“Bribe your dead grandmother’s parrot!” Crespin jibed.

And, “I don’t believe it’s a bit of good,” Lucilla objected.

“Nor I,” Traherne owned. “The fellow’s a thorough-paced scoundrel. But we might succeed, and, if we don’t even try, they’ll suspect that we’re plotting something else. If we can convince them that we’re at our wits’ end, we’ve the better chance of taking them off their guard.”

“Yes,” Lucilla urged quickly. “You see that, Antony.”

He patted her hand. “Perhaps you’re right,” he told Traherne. “But, even if the damned scoundrel can be bought, what good is it, if I can’t remember the wave-length to Amil-Serai?” He threw his wife’s hand off unconsciously as he felt again for his handkerchief, and mopped at his troubled face.
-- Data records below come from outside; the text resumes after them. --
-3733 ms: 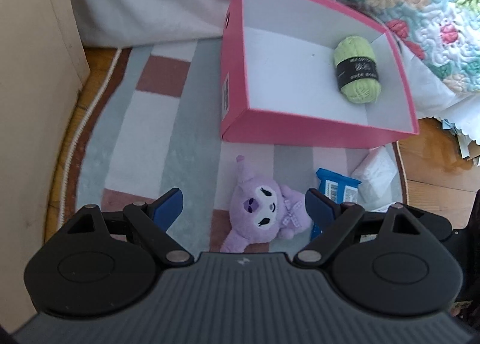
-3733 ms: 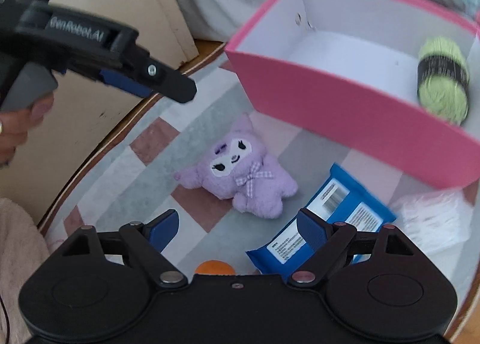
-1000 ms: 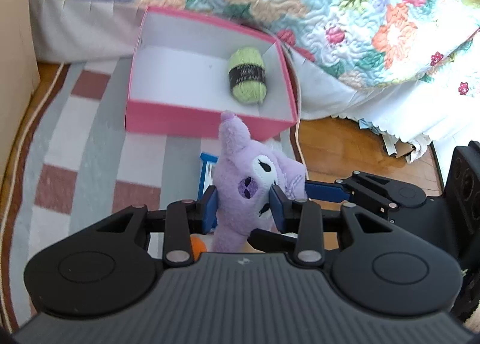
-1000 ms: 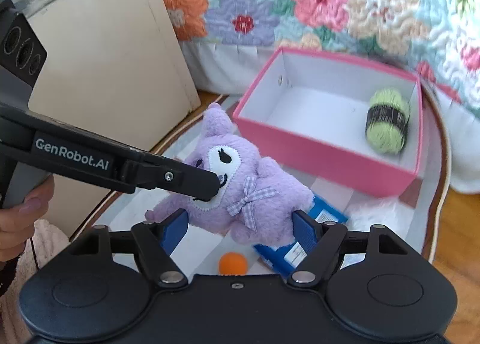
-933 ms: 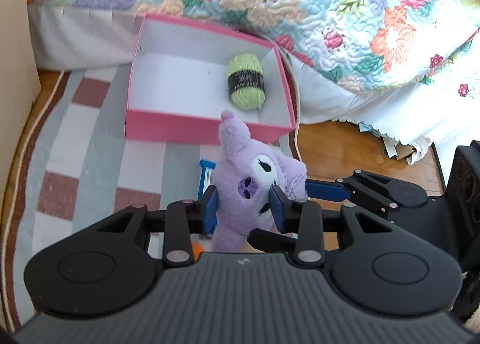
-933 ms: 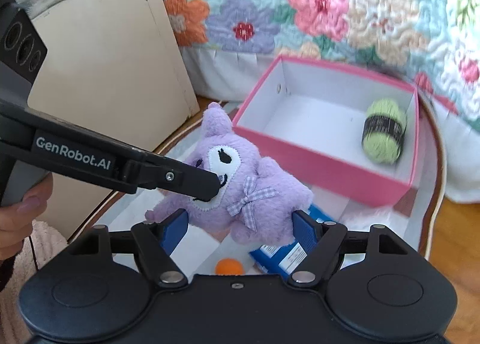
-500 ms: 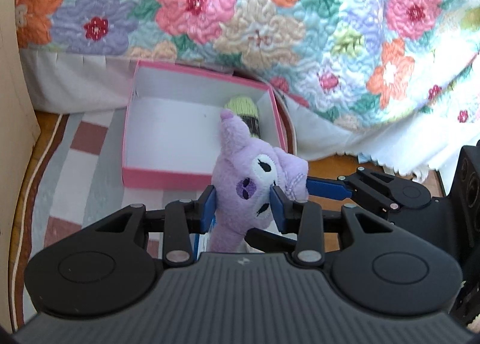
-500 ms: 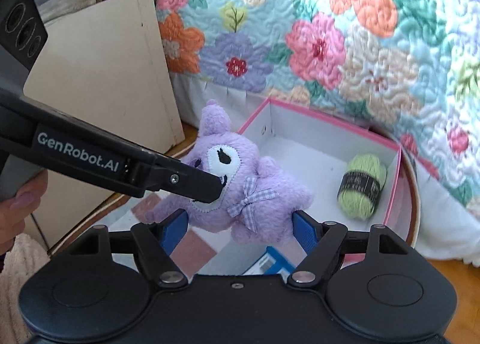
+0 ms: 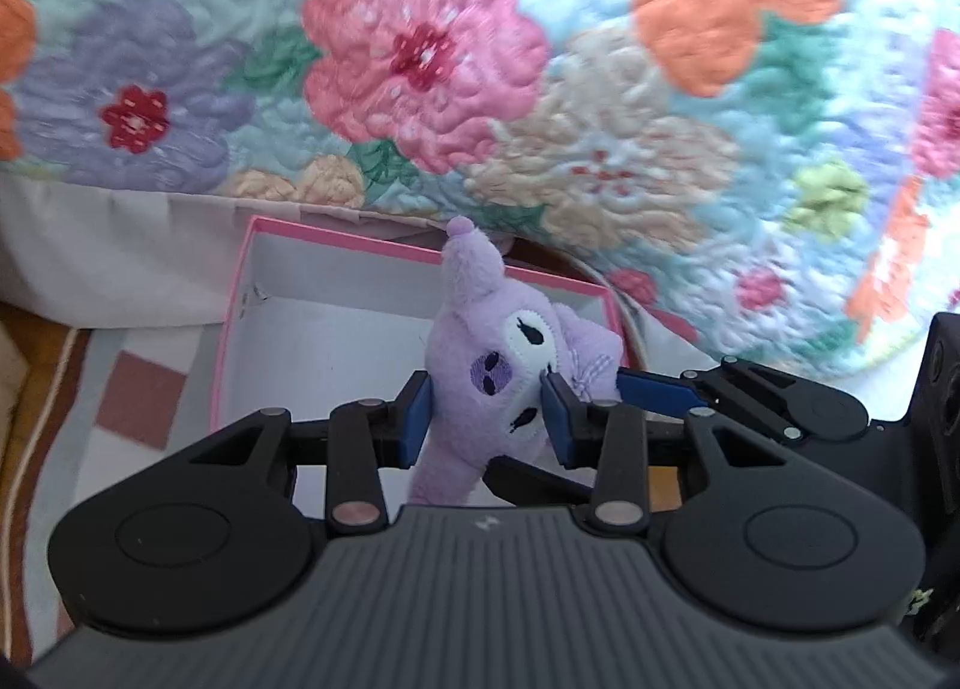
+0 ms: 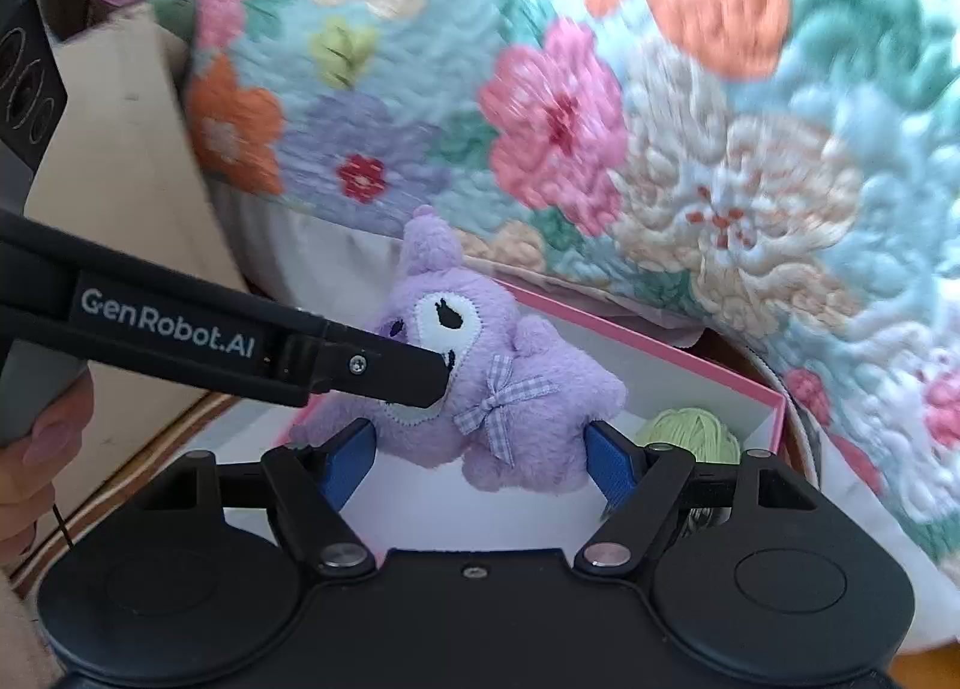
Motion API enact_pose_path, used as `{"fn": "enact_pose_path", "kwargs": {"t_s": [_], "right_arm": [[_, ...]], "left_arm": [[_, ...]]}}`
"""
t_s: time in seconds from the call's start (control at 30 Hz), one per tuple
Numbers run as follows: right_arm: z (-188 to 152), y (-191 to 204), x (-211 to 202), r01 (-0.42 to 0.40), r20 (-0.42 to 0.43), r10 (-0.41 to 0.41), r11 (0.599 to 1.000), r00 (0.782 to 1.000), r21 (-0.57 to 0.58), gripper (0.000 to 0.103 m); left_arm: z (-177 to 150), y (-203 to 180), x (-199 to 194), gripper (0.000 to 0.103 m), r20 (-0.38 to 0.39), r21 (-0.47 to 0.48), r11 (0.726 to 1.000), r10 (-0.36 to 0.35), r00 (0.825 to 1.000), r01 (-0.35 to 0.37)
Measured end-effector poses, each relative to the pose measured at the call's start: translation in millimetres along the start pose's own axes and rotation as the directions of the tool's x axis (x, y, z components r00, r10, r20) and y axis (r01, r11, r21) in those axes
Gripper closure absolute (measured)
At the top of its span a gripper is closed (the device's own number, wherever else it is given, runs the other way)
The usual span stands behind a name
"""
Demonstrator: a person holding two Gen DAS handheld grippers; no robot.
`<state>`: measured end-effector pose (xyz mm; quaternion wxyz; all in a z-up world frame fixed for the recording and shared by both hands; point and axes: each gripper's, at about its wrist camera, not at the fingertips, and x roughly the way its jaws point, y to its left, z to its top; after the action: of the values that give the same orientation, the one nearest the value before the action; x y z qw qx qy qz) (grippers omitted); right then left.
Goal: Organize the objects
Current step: 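Lift the purple plush with both grippers and carry it into the pink box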
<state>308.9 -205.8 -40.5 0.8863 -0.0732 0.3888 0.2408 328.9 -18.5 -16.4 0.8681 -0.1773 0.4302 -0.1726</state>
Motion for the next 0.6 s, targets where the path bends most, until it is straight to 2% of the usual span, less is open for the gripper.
{"fn": "enact_pose_path", "kwargs": {"t_s": [0.17,0.37,0.6], "right_arm": [[-1.3,-33.0,54.1,-0.025,-0.058,0.030,0.996,0.998,0.090,0.024],[-4.4,-48.5,105.8,0.008,-0.116,0.005,0.993,0.993,0.119,0.025],[-8.7,-53.5,136.5,0.046,-0.172,-0.032,0.996,0.985,0.078,0.025]], "left_arm": [[10.9,25.3,56.7,0.065,-0.060,-0.057,0.998,0.013,0.998,-0.016],[12.2,44.9,106.9,0.066,-0.086,-0.076,0.997,0.029,0.996,-0.035],[7.9,66.3,138.6,0.065,-0.126,-0.138,0.990,-0.002,0.992,-0.016]]}}
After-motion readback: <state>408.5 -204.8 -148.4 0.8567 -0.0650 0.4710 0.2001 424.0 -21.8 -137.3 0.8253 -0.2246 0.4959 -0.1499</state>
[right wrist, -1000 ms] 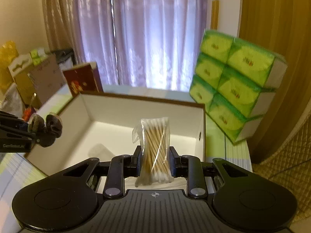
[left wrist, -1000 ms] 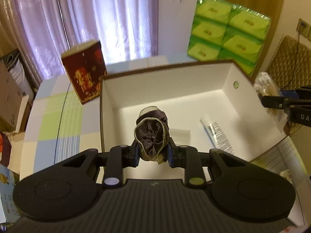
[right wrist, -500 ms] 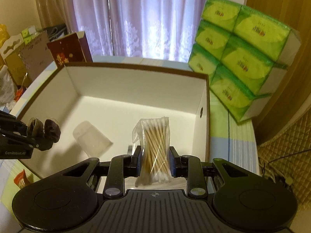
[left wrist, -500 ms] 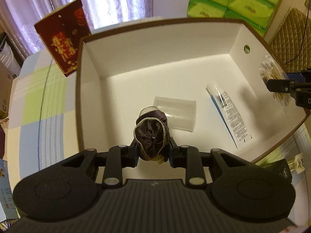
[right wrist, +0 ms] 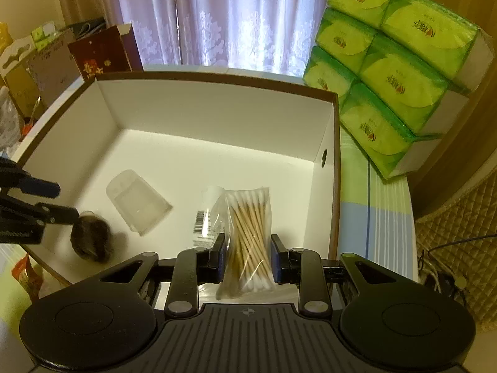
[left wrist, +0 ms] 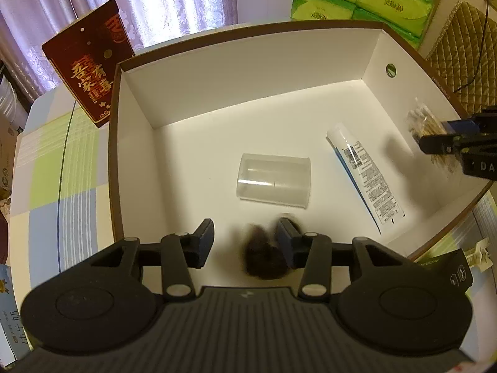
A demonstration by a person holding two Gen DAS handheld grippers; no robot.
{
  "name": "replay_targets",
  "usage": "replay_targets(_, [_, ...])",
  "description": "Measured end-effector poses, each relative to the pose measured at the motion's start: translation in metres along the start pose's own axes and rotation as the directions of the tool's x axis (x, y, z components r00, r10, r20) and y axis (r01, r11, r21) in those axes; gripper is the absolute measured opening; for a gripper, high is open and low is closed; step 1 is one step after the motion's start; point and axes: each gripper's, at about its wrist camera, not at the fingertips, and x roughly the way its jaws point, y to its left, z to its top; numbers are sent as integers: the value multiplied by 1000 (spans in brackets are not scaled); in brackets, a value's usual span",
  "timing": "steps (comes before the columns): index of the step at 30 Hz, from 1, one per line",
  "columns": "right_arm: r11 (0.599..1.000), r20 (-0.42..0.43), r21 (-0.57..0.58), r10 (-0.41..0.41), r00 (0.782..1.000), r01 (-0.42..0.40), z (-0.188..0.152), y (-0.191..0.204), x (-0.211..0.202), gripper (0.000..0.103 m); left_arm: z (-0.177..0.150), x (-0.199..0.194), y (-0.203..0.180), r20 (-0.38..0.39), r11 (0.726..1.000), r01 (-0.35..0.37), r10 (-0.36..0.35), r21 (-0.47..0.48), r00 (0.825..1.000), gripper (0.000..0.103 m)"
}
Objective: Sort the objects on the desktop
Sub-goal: 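Open left tool to drop pouch while right tool releases swab bag in box, then withdraw both tools from the box back over the table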
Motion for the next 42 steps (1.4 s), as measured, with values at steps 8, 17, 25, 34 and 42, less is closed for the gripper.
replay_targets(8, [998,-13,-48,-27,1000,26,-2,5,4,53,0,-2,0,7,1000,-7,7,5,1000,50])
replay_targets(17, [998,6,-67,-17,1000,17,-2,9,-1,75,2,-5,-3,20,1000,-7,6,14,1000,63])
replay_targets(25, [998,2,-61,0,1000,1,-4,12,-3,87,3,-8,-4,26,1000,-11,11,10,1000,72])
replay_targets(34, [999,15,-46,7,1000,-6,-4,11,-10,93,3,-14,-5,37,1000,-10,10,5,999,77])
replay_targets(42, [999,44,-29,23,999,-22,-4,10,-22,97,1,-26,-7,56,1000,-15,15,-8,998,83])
But Lucilla laid her hand again on his arm.

“You’ll think of it all of a sudden,” she told him.

“Not if I keep racking my brains for it,” he groaned. “If I could get my mind off it, the damned thing might come back to me.”

“Yes,” Traherne agreed, “and that’s all the more reason for action. But first, we must settle what message to send, if we get the chance.”

“Yes—oh—yes,” Mrs. Crespin said breathlessly, and she went hurriedly to the writing-table, and flung herself into Rukh’s writing-chair. “Dictate!” she ordered. “I’ll write.” She snatched an envelope, her fingers flew to a pen. Crespin bent over her shoulder, and pulled the ink nearer her hand.

“What about this?” Traherne suggested, after a moment: “‘Major Crespin, wife, Traherne, imprisoned Rukh, Raja’s palace; lives in danger,’” he dictated slowly, while Mrs. Crespin, writing it down feverishly, waited impatiently after each word for the next.